I have tried to import another python file in my current pyspark program using Sparkcontext.It was giving me error as multiple spark context cannot run at once.Hence I am using spark session to import my python file. My code is :

spark = SparkSession.builder.appName('Recommendation_system').getOrCreate()
txt=spark.addFile('engine.py')
dataset_path = os.path.join('Musical_Instruments_5.json')
app = create_app(txt,dataset_path)

I am getting error as follows:

AttributeError: 'SparkSession' object has no attribute 'addFile'

What will be the correct way of importing python file using spark session.

Neha patel
  • 143
  • 2
  • 12

3 Answers3

2

You should use 'addFile' method of class:

  pyspark.SparkContext

API reference

computatma
  • 71
  • 5
0

The answer to this question might depend on Spark running in client or cluster mode, as mentioned in this SO answer. For Pyspark, an optimal solution might be to add the --py-files flag to the environment variable PYSPARK_SUBMIT_ARGS and this will work in any case. This can be done by pointing to your file as follows:

os.environ['PYSPARK_SUBMIT_ARGS'] = '--py-files "/path/to/file/engine.py" pyspark-shell'

You can even specify the path to a .zip containing multiple files as mentioned in the official Spark documentation here.
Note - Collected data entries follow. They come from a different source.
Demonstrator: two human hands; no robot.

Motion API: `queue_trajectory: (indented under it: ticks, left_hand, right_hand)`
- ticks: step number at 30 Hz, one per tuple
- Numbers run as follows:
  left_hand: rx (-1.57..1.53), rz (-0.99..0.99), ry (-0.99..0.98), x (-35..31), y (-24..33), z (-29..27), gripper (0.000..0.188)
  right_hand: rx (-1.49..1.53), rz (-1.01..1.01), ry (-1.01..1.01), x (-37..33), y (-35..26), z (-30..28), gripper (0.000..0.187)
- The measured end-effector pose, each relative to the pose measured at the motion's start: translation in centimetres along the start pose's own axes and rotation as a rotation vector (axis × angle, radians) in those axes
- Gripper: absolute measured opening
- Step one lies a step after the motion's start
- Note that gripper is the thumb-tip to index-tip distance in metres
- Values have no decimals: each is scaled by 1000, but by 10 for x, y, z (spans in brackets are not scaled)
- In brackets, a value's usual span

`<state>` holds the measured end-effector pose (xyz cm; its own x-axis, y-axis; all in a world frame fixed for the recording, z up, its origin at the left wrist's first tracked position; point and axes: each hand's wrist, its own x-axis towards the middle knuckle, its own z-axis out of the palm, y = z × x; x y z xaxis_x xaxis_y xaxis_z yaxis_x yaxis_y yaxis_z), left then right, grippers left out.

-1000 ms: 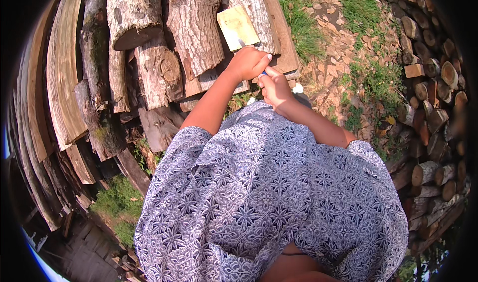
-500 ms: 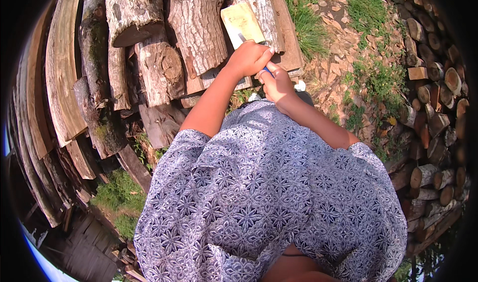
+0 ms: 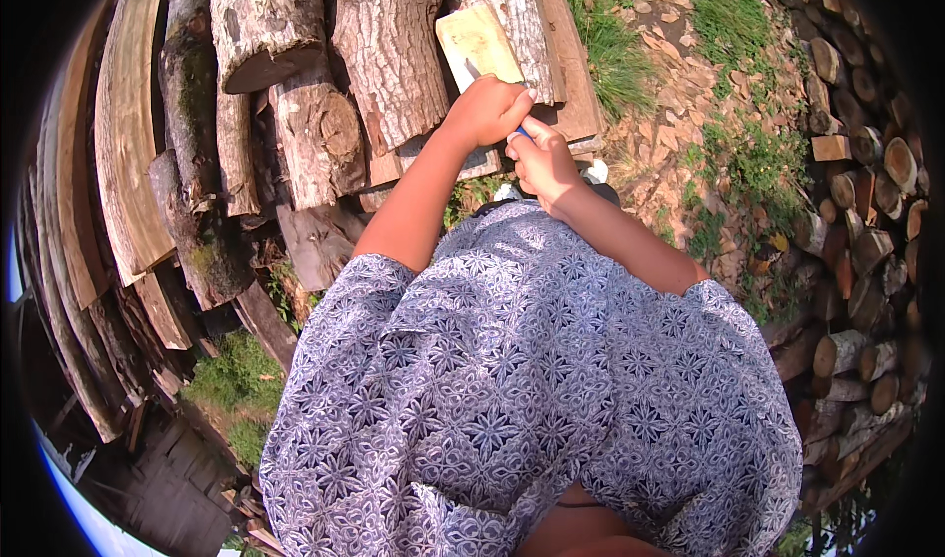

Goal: The person carves a small rectangular wooden block using a blue-handled knife. They hold the block in the left hand and the knife in the right, repeatedly shaving thin layers from the surface while standing outdoors near stacked logs.

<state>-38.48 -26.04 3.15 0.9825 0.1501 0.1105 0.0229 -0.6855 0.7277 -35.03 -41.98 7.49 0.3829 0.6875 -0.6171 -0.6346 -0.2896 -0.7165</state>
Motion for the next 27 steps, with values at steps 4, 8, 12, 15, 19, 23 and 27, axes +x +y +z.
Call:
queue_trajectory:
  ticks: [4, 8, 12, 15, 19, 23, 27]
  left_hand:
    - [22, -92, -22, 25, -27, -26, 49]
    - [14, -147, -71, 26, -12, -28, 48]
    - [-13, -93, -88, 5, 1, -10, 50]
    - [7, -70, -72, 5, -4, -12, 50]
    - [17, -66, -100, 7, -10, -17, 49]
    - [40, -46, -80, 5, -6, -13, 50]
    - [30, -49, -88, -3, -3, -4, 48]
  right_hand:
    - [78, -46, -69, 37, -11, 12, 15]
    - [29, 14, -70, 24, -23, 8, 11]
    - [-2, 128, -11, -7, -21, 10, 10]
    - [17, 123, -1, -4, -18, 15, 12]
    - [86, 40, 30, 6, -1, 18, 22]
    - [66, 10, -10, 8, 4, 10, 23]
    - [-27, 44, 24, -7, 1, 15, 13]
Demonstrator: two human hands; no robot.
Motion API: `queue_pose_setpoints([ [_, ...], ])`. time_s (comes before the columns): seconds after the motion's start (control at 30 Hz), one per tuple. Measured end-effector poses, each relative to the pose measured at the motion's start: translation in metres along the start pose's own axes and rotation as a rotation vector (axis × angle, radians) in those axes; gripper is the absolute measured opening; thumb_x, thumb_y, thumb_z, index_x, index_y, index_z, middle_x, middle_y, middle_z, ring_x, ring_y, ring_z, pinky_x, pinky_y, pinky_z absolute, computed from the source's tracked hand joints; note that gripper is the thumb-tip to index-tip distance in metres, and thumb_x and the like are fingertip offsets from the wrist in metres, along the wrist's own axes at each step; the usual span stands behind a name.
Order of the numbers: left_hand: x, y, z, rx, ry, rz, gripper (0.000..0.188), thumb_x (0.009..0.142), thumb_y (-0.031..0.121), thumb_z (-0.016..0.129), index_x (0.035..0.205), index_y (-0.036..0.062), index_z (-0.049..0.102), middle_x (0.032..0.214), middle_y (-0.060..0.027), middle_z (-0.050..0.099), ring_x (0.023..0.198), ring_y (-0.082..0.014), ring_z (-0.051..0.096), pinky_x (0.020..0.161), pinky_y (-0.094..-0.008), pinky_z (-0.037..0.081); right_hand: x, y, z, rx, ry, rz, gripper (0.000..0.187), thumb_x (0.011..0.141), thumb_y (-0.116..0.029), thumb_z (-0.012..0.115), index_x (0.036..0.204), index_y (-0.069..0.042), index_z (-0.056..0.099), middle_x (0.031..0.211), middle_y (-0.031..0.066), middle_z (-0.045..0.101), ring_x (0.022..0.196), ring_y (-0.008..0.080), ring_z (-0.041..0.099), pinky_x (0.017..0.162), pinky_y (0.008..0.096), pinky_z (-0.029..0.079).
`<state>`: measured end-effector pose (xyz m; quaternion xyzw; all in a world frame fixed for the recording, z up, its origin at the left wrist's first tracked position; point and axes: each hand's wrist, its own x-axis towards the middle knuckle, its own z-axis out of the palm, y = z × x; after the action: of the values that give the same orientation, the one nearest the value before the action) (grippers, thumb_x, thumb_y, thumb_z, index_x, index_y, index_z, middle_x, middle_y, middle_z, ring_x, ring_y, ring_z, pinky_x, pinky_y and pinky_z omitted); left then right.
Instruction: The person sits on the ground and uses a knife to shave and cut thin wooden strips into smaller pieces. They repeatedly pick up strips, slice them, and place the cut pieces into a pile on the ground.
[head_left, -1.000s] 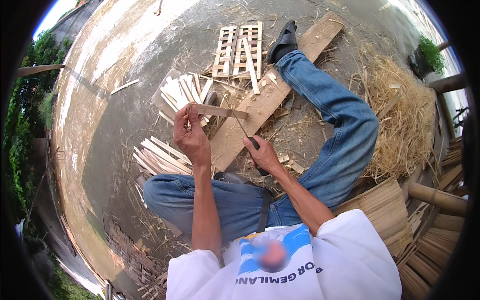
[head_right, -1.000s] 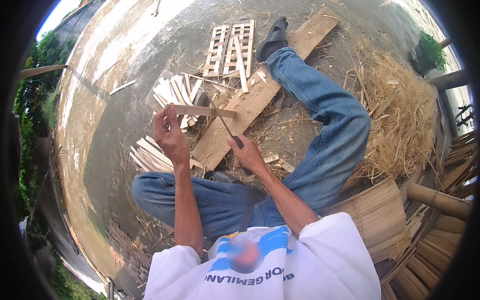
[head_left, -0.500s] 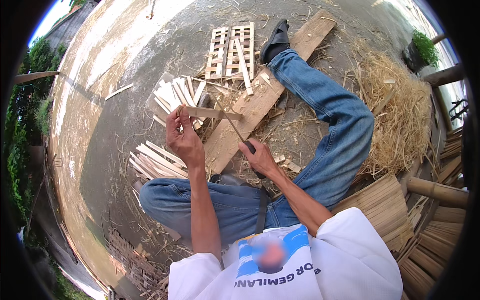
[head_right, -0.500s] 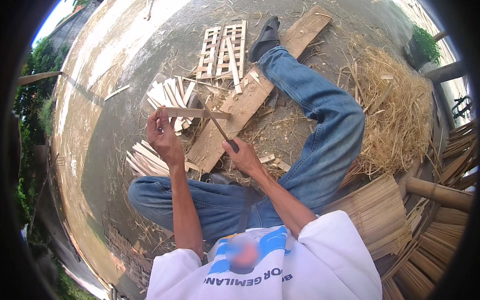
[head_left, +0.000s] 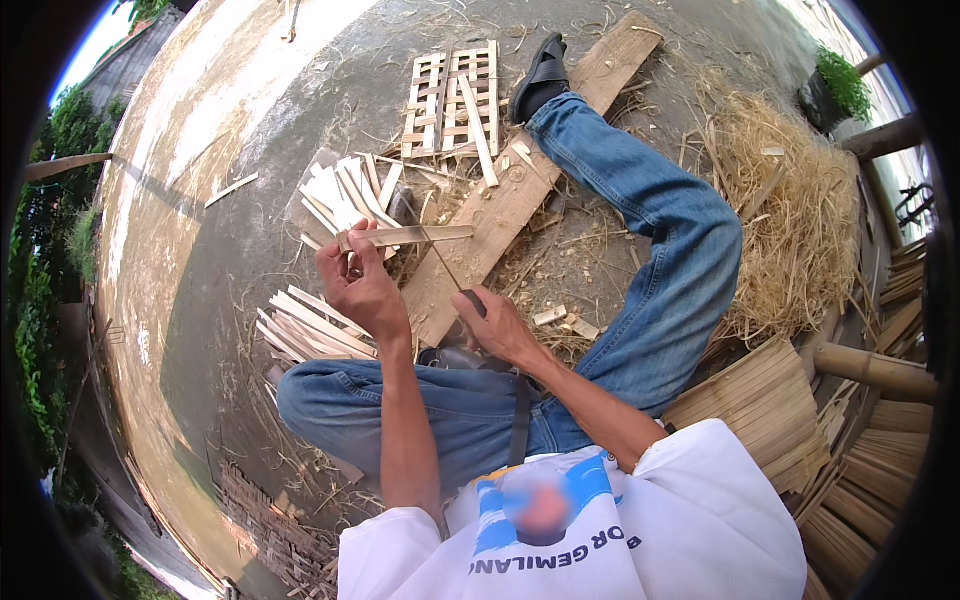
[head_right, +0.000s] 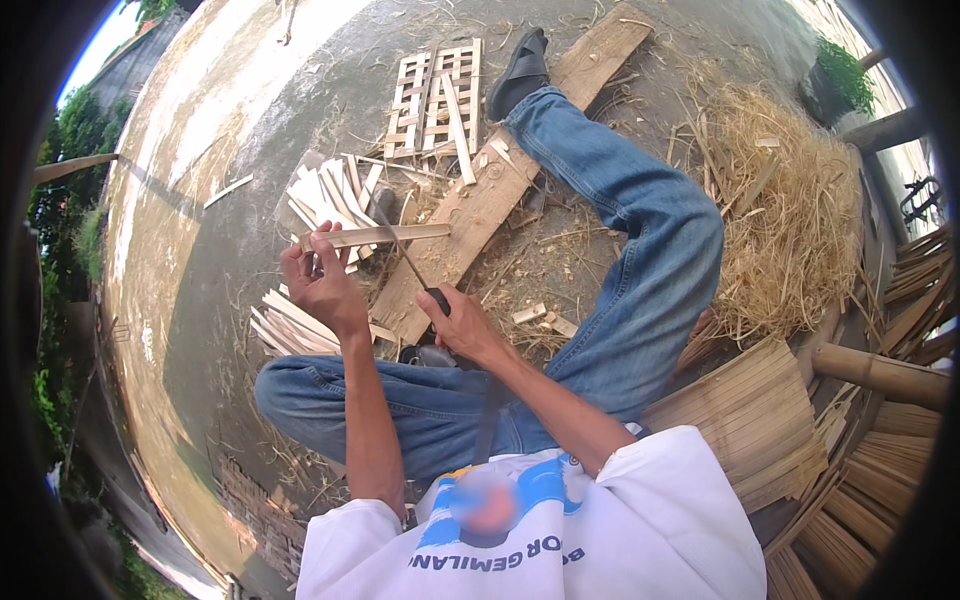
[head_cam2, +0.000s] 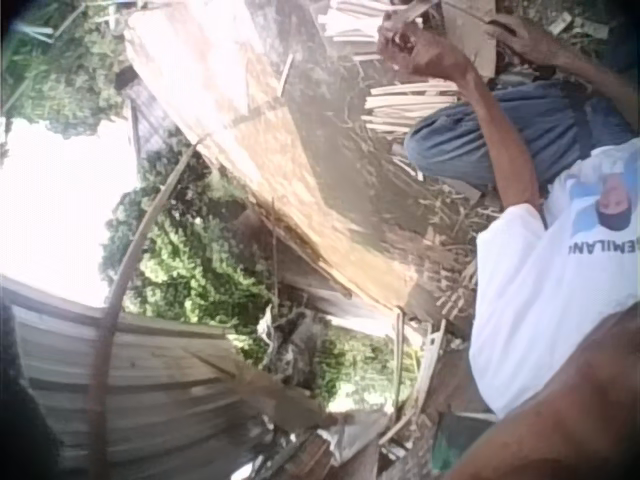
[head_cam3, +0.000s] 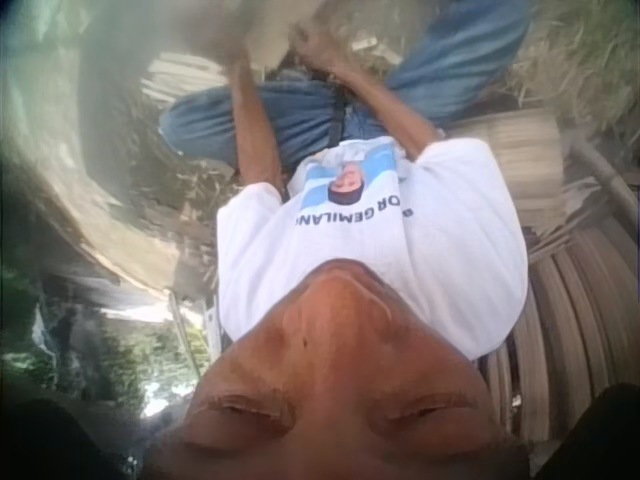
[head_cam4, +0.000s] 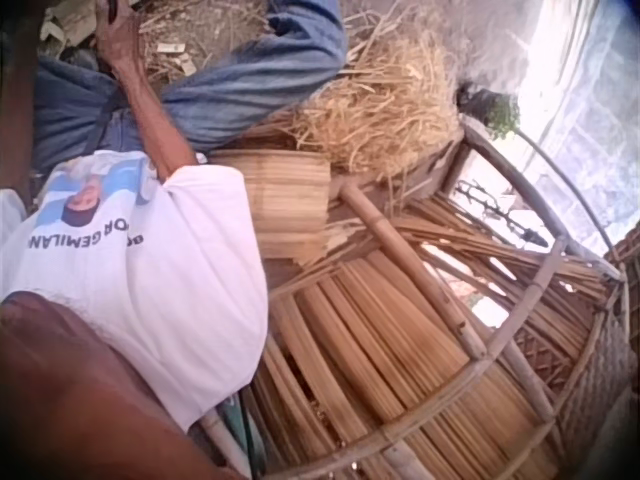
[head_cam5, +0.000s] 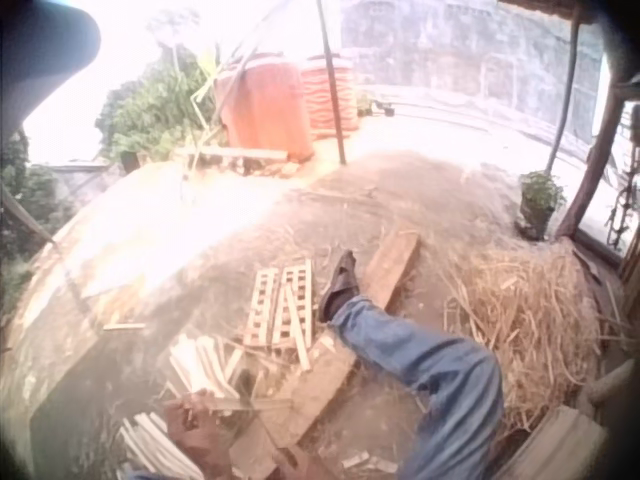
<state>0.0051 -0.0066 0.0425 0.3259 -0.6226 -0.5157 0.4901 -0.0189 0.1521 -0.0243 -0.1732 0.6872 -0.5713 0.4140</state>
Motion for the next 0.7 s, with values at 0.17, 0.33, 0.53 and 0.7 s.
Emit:
queue_pose_setpoints([
  [0.17,0.003,0.001,-0.001,-0.015,0.016,-0.047,0.012,0.105,0.009,0.057,0.104,0.0034,0.047,0.115,-0.0214,0.069,0.108,-0.0301,0.071,0.084,-0.0400,0.068,0.009,0.017,0.007,-0.015,0.094,-0.064,0.050,0.103,-0.047,0.059,0.091,0.002,0.058,0.058,0.0130,0.059,0.047,0.0223,0.062,0.050,0.0394,0.051],
  [0.33,0.009,-0.002,0.001,-0.040,0.015,-0.004,0.011,0.105,0.009,0.057,0.105,0.0028,0.047,0.113,-0.0201,0.068,0.108,-0.0303,0.071,0.085,-0.0417,0.068,0.011,0.023,-0.003,-0.044,0.086,-0.044,0.051,0.103,-0.048,0.059,0.090,0.001,0.058,0.058,0.0113,0.057,0.049,0.0231,0.063,0.048,0.0390,0.049],
  [0.53,0.001,0.006,-0.003,-0.007,-0.005,-0.022,0.011,0.105,0.008,0.057,0.103,0.0018,0.048,0.113,-0.0203,0.068,0.109,-0.0297,0.071,0.087,-0.0419,0.067,0.029,0.066,-0.017,-0.021,0.126,0.255,0.054,0.103,-0.051,0.057,0.092,0.001,0.057,0.061,0.0149,0.058,0.057,0.0301,0.066,0.055,0.0446,0.049],
  [0.7,0.006,0.006,0.009,-0.006,-0.031,0.051,0.010,0.104,0.008,0.057,0.103,0.0020,0.049,0.113,-0.0180,0.068,0.108,-0.0282,0.071,0.088,-0.0416,0.067,0.035,0.076,-0.009,-0.229,0.172,-0.068,0.058,0.103,-0.053,0.054,0.091,0.004,0.059,0.066,0.0123,0.061,0.052,0.0201,0.063,0.052,0.0363,0.051],
])
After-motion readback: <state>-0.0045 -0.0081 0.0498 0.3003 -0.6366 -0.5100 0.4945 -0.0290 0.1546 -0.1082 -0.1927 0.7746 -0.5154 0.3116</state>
That works when using Pyspark from a notebook environment, for example. A more general solution might be to add this file using the option spark.submit.pyFiles inside the spark config file spark-defaults.conf. This will even work when running your job using spark-submit from the command line. Check the spark configuration options here for more information.

josescuderoh
  • 65
  • 10
0

I had the same issue yesterday, I wanted to write spark jobs in other files and wanted to run them by using singleton spark session so I did this: main.py

from pyspark.sql import SparkSession
from job1 import spark_job
import os


if __name__=="__main__":
    print("trying to start spark")

    spark = SparkSession.builder.master('local[*]').appName("PythonPi").getOrCreate()
    sc = spark.sparkContext
    # to be able to use paths.py in job's files
    sc.addPyFile(os.getcwd()+'/spark_jobs/paths.py')
    spark_job(spark, sc)
    spark.stop()

paths.py

import os


def get_path(file=__file__):
    return os.path.join(os.getcwd(),file)

job1.py

from paths import get_path

data = [('James','','Smith','1991-04-01','M',3000),
  ('Michael','Rose','','2000-05-19','M',4000),
  ('Robert','','Williams','1978-09-05','M',4000),
  ('Maria','Anne','Jones','1967-12-01','F',4000),
  ('Jen','Mary','Brown','1980-02-17','F',-1)
]

columns = ["firstname","middlename","lastname","dob","gender","salary"]

def spark_job(spark,sc):
    sc.addPyFile(get_path(__file__))
    df = spark.createDataFrame(data=data, schema = columns)
    df.createOrReplaceTempView("PERSON_DATA")
    groupDF = spark.sql("SELECT gender, count(*) from PERSON_DATA group by gender")
    groupDF.show()

This way I was able to call spark jobs from different files OR add py files in sparkContext

hope it helps someone.